Friday, May 21, 2010

Hunt the Wumpus

I started trying to understand how upstart works recently and feel like I'm in a maze of twisty little passages, all alike. The documentation and configuration files provide many disjoint bits of information but there is nothing to knit it all together into an understandable pattern. Figuring out what the connections are between all these little bits is as challenging now and finding the Wumpus was then. And, according to https://bugs.launchpad.net/ubuntu/+source/upstart/+bug/557177, even more dangerous. I know I can read the source, but it really shouldn't be so hard.

I decided to replace Ubuntu with something that doesn't use upstart, but a little research gives the impression that upstart has already been adopted by many of the major distributions and is being considered by many more. It seemed I would have to live in fear of the Wumpus, lost in a maze of twisty little passages, too scared to shoot my crooked little arrows.

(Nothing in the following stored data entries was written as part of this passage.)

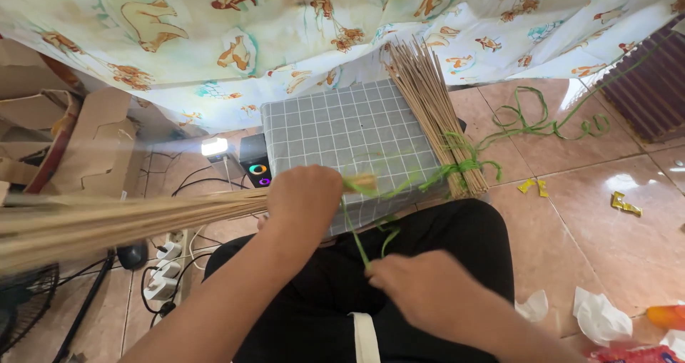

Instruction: Gathering thin wooden sticks into bundles and securing them with green plastic ties.

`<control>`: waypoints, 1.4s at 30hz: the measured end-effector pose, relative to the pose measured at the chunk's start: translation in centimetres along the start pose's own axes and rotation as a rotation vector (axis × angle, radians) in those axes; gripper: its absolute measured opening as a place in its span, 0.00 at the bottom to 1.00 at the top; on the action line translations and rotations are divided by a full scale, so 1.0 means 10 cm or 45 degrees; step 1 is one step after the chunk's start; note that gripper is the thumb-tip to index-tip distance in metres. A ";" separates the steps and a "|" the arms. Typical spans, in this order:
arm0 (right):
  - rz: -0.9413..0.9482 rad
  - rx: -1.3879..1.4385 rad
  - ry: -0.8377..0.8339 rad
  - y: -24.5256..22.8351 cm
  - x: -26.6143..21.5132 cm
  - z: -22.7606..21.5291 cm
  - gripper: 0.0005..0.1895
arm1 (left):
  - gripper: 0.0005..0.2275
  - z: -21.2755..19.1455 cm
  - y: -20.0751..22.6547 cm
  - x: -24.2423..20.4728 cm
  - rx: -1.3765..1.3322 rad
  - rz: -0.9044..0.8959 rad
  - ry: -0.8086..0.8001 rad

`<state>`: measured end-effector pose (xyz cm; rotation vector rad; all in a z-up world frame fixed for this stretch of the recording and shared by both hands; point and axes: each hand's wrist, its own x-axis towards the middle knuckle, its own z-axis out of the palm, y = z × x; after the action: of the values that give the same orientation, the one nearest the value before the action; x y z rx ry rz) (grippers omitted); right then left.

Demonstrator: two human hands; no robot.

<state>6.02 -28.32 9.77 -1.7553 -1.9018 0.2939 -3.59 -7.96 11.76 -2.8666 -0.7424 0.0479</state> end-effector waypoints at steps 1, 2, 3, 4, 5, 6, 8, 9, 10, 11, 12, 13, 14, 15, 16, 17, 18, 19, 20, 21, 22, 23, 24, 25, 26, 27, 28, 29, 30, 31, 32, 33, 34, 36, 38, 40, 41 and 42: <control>-0.046 -0.215 0.085 -0.02 -0.09 -0.08 0.11 | 0.02 0.01 0.04 0.02 0.143 0.022 -0.148; -0.036 -0.213 0.085 0.05 0.01 -0.24 0.11 | 0.02 0.22 0.14 0.00 0.141 0.031 -0.151; 0.120 -0.353 0.146 0.12 0.09 -0.39 0.11 | 0.02 0.43 0.23 -0.03 0.092 0.106 0.103; 0.268 -0.494 0.209 0.19 0.20 -0.56 0.13 | 0.06 0.63 0.31 -0.05 0.044 0.170 0.363; 0.270 -0.495 0.211 0.36 0.34 -0.57 0.13 | 0.06 0.47 0.37 -0.13 0.044 0.173 0.364; 0.261 -0.182 0.300 0.53 0.48 -0.59 0.09 | 0.04 0.31 0.43 -0.20 0.055 0.275 0.493; 0.244 0.130 0.387 0.77 0.60 -0.39 0.04 | 0.05 0.03 0.46 -0.31 0.067 0.377 0.625; 0.362 0.557 0.191 0.83 0.58 -0.17 0.07 | 0.04 -0.11 0.44 -0.35 -0.061 0.376 0.544; 0.474 0.980 -0.020 0.90 0.57 0.04 0.09 | 0.03 -0.24 0.41 -0.38 -0.188 0.370 0.462; 0.468 0.978 -0.023 0.88 0.43 0.17 0.09 | 0.03 -0.19 0.35 -0.36 -0.186 0.364 0.465; 0.516 0.724 -0.136 0.86 0.27 0.31 0.11 | 0.03 -0.14 0.30 -0.35 -0.240 0.331 0.363; 0.558 0.468 -0.245 0.85 0.11 0.45 0.14 | 0.03 -0.08 0.25 -0.34 -0.294 0.297 0.261; 0.560 0.472 -0.250 0.62 0.07 0.35 0.14 | 0.03 0.02 0.21 -0.31 -0.296 0.295 0.255; 0.379 0.365 -0.240 0.39 0.04 0.25 0.12 | 0.03 0.11 0.18 -0.28 -0.146 0.280 0.220; 0.195 0.255 -0.224 0.16 0.02 0.14 0.10 | 0.05 0.20 0.14 -0.25 0.004 0.263 0.189; 0.192 0.257 -0.226 0.10 -0.02 0.06 0.10 | 0.05 0.23 0.13 -0.24 0.005 0.259 0.187; 0.032 0.031 -0.154 0.02 -0.08 -0.02 0.07 | 0.05 0.27 0.12 -0.24 0.013 0.311 0.229; -0.130 -0.196 -0.082 -0.05 -0.13 -0.10 0.05 | 0.07 0.30 0.11 -0.24 0.022 0.363 0.272; -0.126 -0.202 -0.077 -0.02 -0.03 -0.24 0.05 | 0.07 0.30 0.15 -0.26 0.022 0.369 0.278; 0.118 -0.344 -0.159 0.00 0.07 -0.39 0.08 | 0.07 0.29 0.19 -0.29 0.047 0.417 0.324; 0.361 -0.478 -0.247 0.00 0.16 -0.53 0.17 | 0.07 0.29 0.23 -0.34 0.070 0.460 0.360; 0.363 -0.475 -0.250 0.14 0.29 -0.59 0.17 | 0.07 0.18 0.24 -0.38 0.068 0.461 0.356; 0.210 -0.289 -0.025 0.29 0.43 -0.65 0.11 | 0.05 0.07 0.25 -0.41 -0.005 0.517 0.305; 0.056 -0.102 0.198 0.43 0.57 -0.71 0.08 | 0.04 -0.04 0.25 -0.44 -0.079 0.574 0.253; 0.052 -0.104 0.199 0.63 0.60 -0.54 0.08 | 0.04 -0.12 0.23 -0.45 -0.077 0.571 0.256; 0.173 0.220 0.085 0.84 0.63 -0.37 0.07 | 0.04 -0.21 0.21 -0.47 -0.129 0.519 0.284; 0.292 0.544 -0.034 1.04 0.69 -0.19 0.08 | 0.05 -0.30 0.17 -0.47 -0.180 0.465 0.312; 0.287 0.543 -0.034 0.85 0.61 -0.11 0.08 | 0.05 -0.27 0.12 -0.46 -0.177 0.461 0.314; 0.216 0.574 -0.012 0.66 0.54 -0.03 0.10 | 0.07 -0.25 0.07 -0.45 -0.187 0.373 0.321; 0.146 0.605 0.009 0.47 0.46 0.06 0.12 | 0.09 -0.21 0.03 -0.44 -0.197 0.285 0.327; 0.149 0.611 0.004 0.34 0.36 0.10 0.12 | 0.09 -0.11 0.02 -0.41 -0.200 0.283 0.320; 0.188 0.425 -0.160 0.22 0.25 0.13 0.11 | 0.07 0.00 0.02 -0.38 -0.126 0.235 0.335; 0.219 0.231 -0.317 0.10 0.15 0.15 0.13 | 0.06 0.10 0.01 -0.34 -0.048 0.189 0.358; 0.054 0.040 -0.163 -0.01 -0.06 0.05 0.09 | 0.06 0.28 0.03 -0.27 0.031 0.173 0.423; -0.104 -0.151 -0.008 0.00 -0.10 -0.14 0.09 | 0.07 0.38 0.11 -0.25 0.107 0.166 0.486; 0.232 -0.575 -0.027 0.11 0.05 -0.43 0.15 | 0.07 0.40 0.23 -0.27 0.146 0.311 0.480; 0.242 -0.577 -0.019 0.23 0.20 -0.50 0.15 | 0.07 0.29 0.28 -0.32 0.148 0.321 0.486; 0.214 -0.309 0.156 0.35 0.35 -0.56 0.12 | 0.06 0.18 0.33 -0.37 0.092 0.431 0.513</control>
<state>11.88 -25.49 13.49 -2.0474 -1.7660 0.0137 -5.38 -12.28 9.35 -2.7641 -0.1743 -0.4337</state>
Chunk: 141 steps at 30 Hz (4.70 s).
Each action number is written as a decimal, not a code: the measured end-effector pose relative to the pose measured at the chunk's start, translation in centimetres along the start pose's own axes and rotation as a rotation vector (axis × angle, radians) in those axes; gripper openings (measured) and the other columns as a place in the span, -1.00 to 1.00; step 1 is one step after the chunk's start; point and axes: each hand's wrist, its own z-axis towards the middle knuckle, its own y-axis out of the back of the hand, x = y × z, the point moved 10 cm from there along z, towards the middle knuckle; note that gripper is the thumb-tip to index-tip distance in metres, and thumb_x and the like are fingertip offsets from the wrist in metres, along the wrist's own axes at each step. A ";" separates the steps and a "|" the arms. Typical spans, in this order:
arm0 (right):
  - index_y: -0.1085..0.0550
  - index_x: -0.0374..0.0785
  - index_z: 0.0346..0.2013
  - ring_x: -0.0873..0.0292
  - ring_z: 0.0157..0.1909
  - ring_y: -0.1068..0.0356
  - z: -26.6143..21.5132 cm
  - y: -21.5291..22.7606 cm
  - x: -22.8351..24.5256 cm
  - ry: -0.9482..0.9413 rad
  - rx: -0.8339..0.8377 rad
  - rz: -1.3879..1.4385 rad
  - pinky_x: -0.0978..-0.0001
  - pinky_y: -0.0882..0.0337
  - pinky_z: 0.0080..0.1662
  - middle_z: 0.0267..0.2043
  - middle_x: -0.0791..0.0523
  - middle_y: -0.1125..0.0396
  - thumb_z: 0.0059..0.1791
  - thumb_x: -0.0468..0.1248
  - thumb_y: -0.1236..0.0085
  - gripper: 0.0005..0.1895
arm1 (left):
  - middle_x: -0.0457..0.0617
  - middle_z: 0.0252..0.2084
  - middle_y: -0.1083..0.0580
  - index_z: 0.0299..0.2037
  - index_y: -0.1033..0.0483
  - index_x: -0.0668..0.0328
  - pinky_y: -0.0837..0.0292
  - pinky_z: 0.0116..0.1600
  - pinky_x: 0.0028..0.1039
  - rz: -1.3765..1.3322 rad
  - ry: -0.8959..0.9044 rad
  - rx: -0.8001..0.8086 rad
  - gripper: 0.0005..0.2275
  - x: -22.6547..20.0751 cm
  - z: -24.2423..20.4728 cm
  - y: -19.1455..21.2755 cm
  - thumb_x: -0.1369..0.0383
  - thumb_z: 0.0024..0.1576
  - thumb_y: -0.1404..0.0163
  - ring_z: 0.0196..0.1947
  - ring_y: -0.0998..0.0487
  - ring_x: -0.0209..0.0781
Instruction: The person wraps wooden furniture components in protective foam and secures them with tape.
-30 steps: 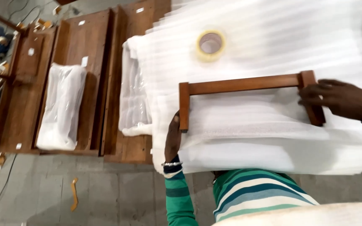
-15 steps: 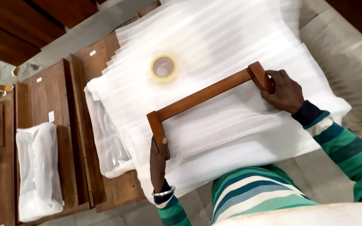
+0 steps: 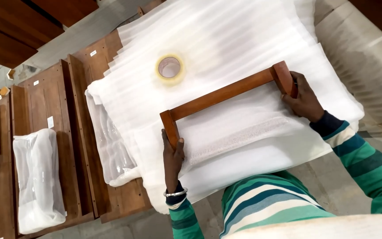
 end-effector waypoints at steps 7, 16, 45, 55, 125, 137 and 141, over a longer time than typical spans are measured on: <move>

Then I came across Lennart Poetterin's blog about systemd: http://0pointer.de/blog/projects/systemd.html. It is refreshingly lucid and leaves me feeling there is hope after all. The concepts are expressed simply, making them understandable. The big picture is presented, providing a context in which the technical details can be understood and related. It feels like a solution and something I would like to work with.

This is in sharp contrast to upstart, which feels like manifold layers of obscure complexity heaped on the problem with little or no hints how it works, except in its parts. The original problem is out of sight and soon forgotten as one struggles to find where all the events come from and go to to knit the bits (jobs) together.

So, bravo to Lennart. I know it is early days for systemd but based on what I have seen I would be very pleased if it supplanted upstart and even the very comfortable old Sys V init scripts.